## [Activity]
Work through the listing below, copying each line that carries the word "water".

## [Given records]
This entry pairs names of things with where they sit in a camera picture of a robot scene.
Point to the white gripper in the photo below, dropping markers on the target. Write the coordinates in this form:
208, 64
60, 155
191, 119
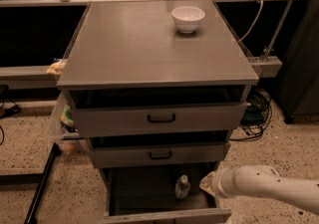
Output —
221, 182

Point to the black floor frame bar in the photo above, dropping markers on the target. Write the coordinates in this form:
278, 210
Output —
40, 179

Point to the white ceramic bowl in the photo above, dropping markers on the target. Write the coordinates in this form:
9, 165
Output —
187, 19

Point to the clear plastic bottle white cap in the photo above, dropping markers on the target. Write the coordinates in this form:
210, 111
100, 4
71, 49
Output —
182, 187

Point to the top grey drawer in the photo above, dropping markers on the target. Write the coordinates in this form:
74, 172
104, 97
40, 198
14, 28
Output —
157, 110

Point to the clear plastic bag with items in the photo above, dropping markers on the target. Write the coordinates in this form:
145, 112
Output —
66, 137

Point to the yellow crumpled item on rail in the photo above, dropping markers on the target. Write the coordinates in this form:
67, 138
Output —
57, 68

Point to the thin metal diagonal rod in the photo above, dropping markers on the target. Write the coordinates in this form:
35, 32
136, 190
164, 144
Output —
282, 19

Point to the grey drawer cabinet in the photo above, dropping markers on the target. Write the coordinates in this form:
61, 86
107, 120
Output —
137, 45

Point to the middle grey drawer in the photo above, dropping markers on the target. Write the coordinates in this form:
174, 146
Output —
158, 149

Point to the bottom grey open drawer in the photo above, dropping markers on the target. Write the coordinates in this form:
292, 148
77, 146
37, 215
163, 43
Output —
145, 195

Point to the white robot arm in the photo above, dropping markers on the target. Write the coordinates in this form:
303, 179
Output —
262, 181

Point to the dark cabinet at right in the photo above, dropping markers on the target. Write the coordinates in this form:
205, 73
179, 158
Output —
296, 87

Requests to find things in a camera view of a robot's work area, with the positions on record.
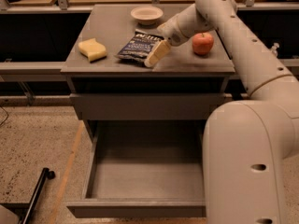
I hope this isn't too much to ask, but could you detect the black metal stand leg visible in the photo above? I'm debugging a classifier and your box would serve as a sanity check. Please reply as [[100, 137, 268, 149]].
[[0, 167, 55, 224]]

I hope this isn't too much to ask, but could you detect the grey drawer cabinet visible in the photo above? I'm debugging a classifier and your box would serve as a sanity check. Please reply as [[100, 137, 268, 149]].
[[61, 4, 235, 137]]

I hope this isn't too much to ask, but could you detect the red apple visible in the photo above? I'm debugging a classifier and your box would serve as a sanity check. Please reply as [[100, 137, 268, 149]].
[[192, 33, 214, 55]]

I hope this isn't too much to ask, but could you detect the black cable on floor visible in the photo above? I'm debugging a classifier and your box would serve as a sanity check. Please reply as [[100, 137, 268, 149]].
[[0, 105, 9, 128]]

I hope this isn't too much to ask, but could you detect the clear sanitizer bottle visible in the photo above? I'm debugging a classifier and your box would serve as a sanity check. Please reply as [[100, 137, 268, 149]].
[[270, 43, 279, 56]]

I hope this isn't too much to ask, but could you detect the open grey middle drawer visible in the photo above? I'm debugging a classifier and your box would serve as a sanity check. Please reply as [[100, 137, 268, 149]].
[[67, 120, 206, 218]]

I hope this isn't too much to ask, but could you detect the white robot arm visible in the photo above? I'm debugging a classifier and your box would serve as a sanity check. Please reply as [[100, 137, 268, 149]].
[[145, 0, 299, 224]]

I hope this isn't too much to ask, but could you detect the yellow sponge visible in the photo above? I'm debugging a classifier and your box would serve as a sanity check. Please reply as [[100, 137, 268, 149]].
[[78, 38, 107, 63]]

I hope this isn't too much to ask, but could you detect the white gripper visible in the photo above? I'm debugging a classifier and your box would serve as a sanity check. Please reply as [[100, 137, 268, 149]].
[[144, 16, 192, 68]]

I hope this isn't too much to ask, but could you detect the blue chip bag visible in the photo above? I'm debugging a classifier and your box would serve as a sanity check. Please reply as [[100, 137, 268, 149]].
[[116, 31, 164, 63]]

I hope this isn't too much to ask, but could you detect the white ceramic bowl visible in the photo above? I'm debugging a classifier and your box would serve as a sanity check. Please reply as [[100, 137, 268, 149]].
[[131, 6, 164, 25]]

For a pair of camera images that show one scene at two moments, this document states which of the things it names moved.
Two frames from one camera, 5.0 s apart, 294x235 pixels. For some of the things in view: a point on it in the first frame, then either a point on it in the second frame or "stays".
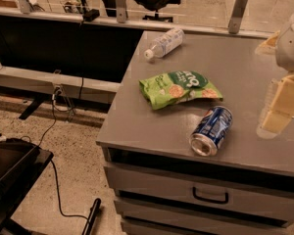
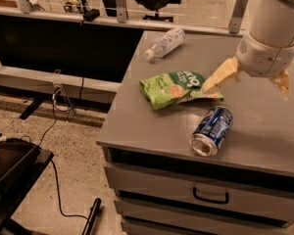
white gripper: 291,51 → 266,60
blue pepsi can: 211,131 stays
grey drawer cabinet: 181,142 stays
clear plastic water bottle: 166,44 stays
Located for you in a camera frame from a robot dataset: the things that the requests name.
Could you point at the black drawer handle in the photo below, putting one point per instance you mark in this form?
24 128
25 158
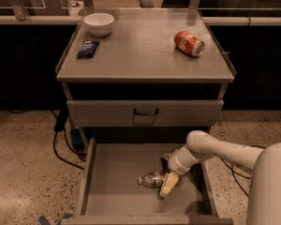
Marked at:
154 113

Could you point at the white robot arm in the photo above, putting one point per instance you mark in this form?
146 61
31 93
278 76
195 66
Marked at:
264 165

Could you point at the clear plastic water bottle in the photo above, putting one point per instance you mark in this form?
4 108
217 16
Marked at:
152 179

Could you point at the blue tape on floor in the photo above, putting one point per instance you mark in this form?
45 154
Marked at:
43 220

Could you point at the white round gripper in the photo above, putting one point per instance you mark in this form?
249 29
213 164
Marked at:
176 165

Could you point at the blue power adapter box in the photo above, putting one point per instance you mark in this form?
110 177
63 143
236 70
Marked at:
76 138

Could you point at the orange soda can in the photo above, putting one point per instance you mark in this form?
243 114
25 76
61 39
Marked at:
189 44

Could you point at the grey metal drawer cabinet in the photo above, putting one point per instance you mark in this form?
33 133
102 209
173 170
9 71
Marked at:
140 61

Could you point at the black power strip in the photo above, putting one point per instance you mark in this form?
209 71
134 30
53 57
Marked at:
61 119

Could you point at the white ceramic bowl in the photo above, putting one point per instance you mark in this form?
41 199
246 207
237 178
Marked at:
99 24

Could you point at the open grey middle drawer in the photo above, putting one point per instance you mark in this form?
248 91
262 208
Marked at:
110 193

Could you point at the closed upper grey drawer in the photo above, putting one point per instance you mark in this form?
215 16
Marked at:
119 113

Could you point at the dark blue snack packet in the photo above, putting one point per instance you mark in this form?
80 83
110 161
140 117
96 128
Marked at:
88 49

## [Answer area]
clear plastic water bottle: 166,44 stays
Could you point at the clear plastic water bottle in the photo above, putting one point per instance you mark in this form?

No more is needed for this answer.